#### TRY IT
The material below has pictures in it. Set down only the lines from the line containing "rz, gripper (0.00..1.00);" through the line containing "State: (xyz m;", word for word, and leave the pictures behind.

#### RECORDS PROVIDED
────────────────────
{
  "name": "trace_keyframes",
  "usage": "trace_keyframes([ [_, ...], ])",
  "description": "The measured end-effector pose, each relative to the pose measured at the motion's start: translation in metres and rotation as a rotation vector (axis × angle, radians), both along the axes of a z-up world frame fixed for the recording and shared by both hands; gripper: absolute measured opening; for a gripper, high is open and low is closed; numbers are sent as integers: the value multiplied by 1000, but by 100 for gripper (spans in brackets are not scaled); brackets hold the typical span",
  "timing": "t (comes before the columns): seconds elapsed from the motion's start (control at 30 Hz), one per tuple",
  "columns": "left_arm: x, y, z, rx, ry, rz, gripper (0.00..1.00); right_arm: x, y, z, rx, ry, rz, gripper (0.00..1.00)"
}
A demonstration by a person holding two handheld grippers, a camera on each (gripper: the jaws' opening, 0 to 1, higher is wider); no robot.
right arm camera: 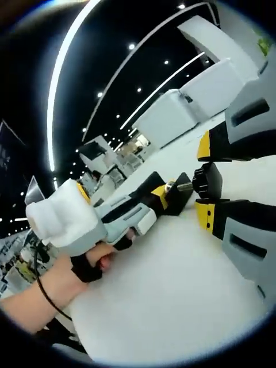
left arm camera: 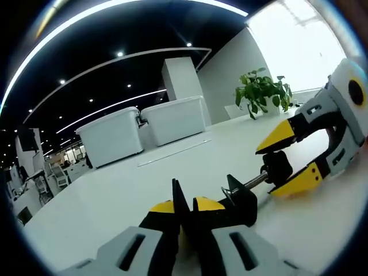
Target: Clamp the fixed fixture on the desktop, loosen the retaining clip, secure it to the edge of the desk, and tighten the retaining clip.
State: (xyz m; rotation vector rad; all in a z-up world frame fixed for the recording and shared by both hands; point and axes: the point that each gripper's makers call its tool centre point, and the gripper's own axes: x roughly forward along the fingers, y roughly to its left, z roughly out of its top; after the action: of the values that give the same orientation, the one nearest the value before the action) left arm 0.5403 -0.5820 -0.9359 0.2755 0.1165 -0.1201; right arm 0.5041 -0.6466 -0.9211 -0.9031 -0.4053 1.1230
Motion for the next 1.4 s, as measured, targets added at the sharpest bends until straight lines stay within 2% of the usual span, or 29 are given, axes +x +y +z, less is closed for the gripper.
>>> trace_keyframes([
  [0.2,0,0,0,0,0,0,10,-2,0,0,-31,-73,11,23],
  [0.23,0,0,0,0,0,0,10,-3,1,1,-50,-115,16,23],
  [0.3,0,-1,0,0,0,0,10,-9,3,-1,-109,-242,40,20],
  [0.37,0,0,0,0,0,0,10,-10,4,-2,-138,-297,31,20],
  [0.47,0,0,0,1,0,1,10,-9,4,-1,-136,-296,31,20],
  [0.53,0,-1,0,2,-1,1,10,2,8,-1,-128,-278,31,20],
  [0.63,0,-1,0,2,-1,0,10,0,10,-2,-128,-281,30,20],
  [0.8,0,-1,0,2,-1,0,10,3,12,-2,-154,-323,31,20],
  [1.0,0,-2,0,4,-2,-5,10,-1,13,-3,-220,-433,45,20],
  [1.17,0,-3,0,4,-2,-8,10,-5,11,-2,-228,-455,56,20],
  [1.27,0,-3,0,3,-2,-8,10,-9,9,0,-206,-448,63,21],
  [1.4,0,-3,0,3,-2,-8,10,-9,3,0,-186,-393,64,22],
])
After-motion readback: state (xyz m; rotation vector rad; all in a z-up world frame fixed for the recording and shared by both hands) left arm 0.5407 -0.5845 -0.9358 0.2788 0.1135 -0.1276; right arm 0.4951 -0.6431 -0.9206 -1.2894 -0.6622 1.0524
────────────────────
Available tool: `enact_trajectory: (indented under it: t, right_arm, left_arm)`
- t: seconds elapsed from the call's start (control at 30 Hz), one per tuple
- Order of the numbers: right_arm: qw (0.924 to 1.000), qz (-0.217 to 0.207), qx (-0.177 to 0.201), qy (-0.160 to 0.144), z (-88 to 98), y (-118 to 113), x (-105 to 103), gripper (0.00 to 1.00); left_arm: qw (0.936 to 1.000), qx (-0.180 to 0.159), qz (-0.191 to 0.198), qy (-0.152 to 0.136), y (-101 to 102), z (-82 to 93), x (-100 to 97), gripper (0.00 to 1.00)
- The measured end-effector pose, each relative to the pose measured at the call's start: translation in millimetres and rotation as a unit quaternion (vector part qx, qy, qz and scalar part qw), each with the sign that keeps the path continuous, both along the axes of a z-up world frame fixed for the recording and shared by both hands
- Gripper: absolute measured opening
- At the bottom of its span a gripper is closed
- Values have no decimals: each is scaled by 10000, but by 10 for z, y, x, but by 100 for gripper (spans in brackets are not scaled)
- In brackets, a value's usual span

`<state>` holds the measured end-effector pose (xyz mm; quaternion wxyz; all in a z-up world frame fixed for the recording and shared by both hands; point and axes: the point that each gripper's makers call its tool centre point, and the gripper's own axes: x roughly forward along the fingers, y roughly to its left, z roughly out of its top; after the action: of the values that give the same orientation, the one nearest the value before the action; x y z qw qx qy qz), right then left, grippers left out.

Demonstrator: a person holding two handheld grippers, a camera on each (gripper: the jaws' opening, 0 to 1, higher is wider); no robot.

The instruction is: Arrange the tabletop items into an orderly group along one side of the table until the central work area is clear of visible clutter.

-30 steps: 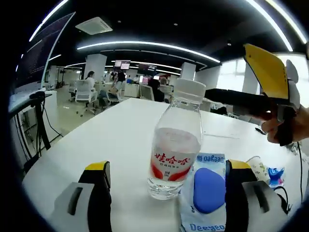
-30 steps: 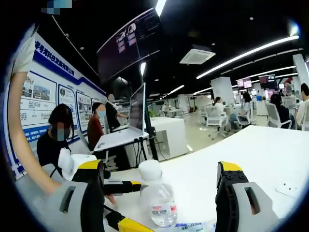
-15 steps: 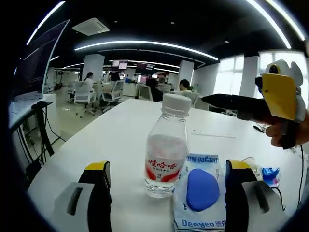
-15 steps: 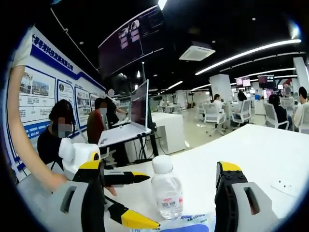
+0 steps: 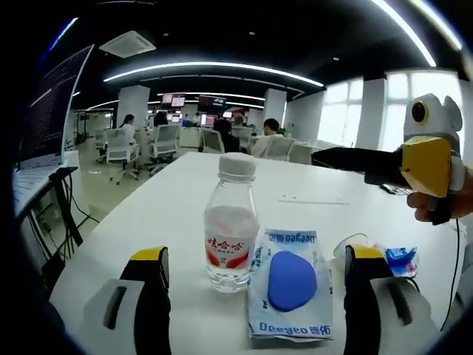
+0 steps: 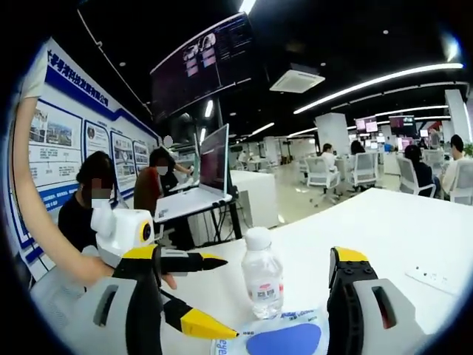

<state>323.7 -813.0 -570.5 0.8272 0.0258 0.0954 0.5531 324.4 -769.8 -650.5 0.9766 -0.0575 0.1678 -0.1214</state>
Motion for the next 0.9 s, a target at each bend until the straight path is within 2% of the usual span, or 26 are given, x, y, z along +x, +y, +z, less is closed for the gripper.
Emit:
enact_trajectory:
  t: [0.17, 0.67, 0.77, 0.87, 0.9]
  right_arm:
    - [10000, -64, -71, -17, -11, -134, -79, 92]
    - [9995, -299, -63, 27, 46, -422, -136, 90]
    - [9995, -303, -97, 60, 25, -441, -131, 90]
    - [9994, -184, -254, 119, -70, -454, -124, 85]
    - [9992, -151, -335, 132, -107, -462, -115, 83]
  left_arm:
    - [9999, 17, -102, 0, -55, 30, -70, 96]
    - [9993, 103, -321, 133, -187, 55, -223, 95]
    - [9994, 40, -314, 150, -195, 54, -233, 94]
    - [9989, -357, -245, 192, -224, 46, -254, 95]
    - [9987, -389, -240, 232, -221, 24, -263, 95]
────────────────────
#### RESULT FOR THIS EXERCISE
  "columns": "left_arm: x, y, z, rx, ry, rz, gripper (0.00..1.00); right_arm: x, y, z, rx, ry, rz, gripper (0.00..1.00)"
}
A demonstration by a person holding two handheld grippers, a camera on each (gripper: the jaws' opening, 0 to 1, higher is wider); no robot.
right arm camera: 
left arm camera: 
Target: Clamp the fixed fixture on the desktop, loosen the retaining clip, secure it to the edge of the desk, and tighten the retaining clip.
State: (xyz m; rotation vector rad; all in a z-up world frame fixed for the recording and shared by both hands; point and axes: the point that each gripper's makers call its tool centre point, and the gripper's own axes: x roughly forward along the fingers, y roughly to its left, z roughly out of its top; after the action: of the values that give the same orientation, the one nearest the value before the action) left arm 0.5403 -0.5820 -0.9359 0.2755 0.1165 -0.1201; right arm 0.5041 -0.6466 -0.9211 -0.9031 -0.4053 1.1230

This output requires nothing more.